- EXERCISE BRIEF: Lines from the records below that contain the word "answers" are to be copied out.

[Items listed in a dataset]
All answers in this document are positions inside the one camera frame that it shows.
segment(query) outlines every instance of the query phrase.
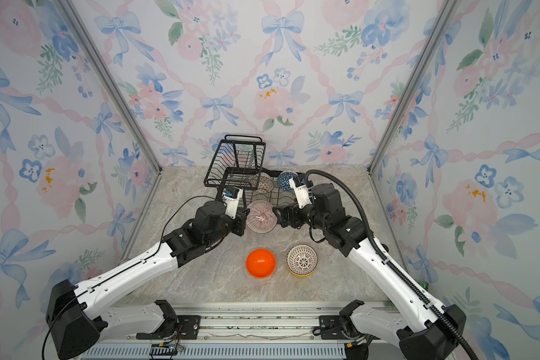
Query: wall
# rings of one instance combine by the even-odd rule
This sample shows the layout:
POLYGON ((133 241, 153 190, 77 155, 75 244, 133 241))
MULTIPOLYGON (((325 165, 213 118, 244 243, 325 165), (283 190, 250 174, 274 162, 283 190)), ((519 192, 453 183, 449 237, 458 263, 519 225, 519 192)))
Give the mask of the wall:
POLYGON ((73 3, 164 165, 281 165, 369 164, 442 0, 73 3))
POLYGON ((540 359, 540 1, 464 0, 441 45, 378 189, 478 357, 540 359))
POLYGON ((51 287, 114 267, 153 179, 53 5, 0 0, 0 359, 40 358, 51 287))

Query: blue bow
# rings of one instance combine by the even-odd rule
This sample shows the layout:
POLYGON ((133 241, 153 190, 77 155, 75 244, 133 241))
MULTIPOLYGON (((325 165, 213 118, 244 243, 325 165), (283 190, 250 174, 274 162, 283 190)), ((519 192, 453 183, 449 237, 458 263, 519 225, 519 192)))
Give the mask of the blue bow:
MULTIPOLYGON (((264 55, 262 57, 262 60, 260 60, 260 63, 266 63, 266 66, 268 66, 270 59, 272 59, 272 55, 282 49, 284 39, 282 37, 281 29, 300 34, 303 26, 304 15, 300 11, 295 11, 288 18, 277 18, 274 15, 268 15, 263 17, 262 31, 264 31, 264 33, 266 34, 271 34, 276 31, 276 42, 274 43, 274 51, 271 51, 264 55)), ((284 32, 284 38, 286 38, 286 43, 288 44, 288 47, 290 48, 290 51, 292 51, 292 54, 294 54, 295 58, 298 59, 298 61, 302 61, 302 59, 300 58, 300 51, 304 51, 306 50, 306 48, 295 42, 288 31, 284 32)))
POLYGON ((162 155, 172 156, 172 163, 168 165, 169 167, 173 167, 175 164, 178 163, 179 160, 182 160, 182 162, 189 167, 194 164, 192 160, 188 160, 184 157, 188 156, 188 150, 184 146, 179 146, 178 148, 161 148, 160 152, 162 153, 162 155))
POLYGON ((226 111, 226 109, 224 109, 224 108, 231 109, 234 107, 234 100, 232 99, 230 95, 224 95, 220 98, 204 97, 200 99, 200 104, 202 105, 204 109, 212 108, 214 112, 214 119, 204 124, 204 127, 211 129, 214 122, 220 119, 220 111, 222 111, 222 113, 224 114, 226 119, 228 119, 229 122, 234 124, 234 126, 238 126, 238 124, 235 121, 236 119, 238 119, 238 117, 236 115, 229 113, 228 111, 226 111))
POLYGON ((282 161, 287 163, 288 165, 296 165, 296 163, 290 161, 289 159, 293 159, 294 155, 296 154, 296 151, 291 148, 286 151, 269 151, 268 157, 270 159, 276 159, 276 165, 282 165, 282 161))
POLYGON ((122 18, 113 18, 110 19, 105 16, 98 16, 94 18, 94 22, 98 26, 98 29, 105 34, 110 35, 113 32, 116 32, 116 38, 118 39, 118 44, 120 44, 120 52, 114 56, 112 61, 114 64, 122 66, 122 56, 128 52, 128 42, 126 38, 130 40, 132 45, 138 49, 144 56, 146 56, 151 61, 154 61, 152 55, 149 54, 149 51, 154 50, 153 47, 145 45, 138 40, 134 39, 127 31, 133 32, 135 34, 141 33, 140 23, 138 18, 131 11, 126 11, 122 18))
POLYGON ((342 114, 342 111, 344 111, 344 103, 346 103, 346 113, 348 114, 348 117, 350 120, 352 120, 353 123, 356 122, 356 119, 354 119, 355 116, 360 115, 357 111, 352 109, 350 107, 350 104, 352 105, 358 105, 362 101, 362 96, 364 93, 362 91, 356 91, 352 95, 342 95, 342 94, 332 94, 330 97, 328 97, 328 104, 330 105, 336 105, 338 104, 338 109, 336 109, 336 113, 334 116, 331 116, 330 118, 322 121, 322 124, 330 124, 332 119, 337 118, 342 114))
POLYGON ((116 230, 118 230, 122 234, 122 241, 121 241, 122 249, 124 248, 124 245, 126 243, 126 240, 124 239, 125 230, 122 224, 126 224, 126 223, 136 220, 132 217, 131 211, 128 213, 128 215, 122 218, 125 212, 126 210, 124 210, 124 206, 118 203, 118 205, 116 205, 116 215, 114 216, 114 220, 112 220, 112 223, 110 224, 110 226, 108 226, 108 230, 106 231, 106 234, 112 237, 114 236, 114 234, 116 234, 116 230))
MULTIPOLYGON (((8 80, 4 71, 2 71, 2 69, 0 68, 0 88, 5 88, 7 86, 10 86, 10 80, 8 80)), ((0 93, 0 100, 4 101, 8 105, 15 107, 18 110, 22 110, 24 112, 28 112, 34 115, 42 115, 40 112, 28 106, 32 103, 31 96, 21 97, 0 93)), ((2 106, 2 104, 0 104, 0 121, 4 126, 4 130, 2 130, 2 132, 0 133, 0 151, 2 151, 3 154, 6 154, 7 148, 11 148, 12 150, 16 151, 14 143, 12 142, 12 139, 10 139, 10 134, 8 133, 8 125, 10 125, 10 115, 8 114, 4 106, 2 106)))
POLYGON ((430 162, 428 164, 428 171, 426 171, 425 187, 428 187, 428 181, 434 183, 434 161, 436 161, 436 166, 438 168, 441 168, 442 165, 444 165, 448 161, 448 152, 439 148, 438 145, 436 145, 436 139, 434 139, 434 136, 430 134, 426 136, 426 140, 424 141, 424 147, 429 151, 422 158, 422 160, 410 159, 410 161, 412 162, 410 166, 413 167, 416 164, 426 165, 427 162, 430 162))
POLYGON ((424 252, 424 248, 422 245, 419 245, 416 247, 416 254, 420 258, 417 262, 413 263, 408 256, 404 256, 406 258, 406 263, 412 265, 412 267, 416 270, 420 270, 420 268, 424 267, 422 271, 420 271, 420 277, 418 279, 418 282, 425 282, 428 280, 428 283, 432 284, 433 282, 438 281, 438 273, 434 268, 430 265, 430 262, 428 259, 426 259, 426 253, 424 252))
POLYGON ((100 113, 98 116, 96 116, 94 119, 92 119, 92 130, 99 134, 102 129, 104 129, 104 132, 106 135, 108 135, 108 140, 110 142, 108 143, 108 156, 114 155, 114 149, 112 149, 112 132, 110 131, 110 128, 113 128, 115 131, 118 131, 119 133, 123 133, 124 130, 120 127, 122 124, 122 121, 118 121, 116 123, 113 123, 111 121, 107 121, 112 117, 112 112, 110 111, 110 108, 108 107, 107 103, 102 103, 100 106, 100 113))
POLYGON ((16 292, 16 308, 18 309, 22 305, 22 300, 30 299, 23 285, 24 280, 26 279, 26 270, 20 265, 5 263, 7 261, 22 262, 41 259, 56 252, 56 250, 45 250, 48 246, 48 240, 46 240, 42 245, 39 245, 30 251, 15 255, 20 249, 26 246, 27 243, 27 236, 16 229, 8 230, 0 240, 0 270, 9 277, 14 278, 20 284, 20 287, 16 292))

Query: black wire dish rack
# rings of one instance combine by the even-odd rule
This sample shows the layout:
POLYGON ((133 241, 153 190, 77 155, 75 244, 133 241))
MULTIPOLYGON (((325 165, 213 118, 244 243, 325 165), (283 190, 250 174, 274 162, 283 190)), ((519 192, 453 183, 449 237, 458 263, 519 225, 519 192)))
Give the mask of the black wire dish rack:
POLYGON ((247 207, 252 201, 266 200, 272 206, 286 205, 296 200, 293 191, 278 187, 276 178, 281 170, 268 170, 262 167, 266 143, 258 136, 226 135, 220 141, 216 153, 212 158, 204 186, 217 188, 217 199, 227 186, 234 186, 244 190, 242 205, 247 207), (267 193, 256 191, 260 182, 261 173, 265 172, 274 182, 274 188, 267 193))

* * *

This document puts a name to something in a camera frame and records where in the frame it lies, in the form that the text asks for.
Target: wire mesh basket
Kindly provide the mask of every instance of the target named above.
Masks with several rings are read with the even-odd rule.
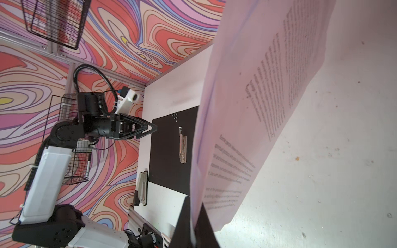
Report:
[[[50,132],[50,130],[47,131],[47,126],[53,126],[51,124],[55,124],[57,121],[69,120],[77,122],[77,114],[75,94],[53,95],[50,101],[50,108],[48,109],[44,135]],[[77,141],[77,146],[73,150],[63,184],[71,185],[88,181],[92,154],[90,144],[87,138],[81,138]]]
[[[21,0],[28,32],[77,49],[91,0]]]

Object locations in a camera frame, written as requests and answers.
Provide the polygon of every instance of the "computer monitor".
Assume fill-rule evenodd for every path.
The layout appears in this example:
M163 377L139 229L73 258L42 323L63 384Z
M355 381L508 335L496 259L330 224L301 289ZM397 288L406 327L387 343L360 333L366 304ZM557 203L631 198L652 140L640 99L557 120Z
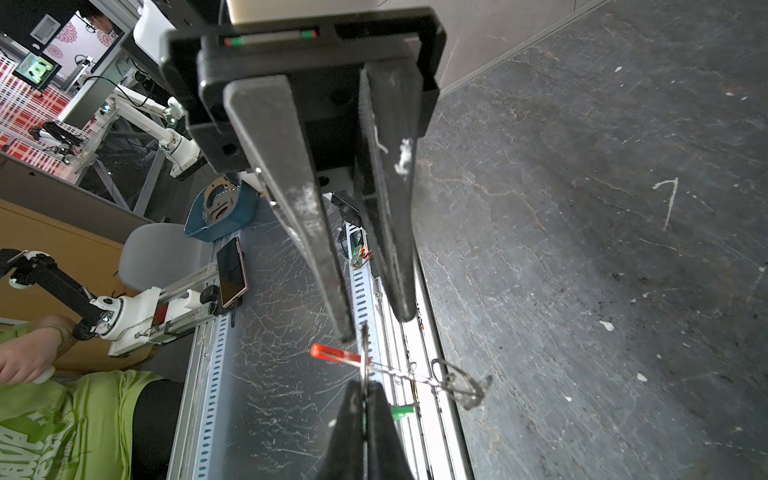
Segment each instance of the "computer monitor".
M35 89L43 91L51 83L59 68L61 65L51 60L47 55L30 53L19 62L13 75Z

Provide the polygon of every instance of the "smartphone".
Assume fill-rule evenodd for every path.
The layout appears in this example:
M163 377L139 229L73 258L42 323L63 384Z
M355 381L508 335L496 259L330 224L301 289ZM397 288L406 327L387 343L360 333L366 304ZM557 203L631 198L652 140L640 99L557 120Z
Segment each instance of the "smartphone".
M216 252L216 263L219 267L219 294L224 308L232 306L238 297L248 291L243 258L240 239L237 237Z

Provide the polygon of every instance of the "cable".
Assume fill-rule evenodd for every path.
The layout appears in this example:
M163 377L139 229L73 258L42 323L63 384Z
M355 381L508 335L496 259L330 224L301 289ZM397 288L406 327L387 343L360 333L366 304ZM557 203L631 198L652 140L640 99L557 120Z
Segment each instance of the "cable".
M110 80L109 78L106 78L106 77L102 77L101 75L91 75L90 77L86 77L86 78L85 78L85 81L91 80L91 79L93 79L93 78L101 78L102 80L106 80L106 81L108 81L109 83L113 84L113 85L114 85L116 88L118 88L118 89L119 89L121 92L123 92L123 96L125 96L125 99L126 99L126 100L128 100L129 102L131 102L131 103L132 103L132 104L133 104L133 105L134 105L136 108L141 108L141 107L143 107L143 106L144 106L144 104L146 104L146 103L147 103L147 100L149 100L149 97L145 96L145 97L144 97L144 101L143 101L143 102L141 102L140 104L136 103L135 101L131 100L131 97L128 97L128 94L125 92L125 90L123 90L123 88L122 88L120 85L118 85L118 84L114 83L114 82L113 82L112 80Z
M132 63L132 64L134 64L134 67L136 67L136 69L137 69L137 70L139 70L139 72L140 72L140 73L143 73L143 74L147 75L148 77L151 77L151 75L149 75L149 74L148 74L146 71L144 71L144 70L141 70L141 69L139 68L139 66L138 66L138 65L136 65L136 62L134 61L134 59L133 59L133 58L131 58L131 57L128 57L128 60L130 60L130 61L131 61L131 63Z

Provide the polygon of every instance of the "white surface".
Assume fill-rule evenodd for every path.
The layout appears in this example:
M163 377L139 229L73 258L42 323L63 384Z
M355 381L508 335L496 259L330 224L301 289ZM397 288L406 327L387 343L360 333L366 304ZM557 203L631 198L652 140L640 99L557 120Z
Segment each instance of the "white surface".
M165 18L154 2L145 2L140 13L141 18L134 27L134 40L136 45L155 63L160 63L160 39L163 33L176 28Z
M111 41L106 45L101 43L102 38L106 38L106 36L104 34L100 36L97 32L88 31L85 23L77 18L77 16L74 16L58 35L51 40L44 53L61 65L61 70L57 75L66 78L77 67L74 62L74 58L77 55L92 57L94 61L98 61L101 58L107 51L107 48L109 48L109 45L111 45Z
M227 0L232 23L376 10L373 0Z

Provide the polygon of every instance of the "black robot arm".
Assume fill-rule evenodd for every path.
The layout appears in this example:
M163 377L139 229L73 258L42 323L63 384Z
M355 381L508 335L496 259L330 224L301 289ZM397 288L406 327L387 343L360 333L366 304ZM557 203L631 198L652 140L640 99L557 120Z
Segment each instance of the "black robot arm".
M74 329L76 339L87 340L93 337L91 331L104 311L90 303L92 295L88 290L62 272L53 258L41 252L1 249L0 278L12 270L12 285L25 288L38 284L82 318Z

- TASK RESULT:
All answers in this document are positions inside the one camera frame that it shows.
Object locations in a camera frame, written as requests and answers.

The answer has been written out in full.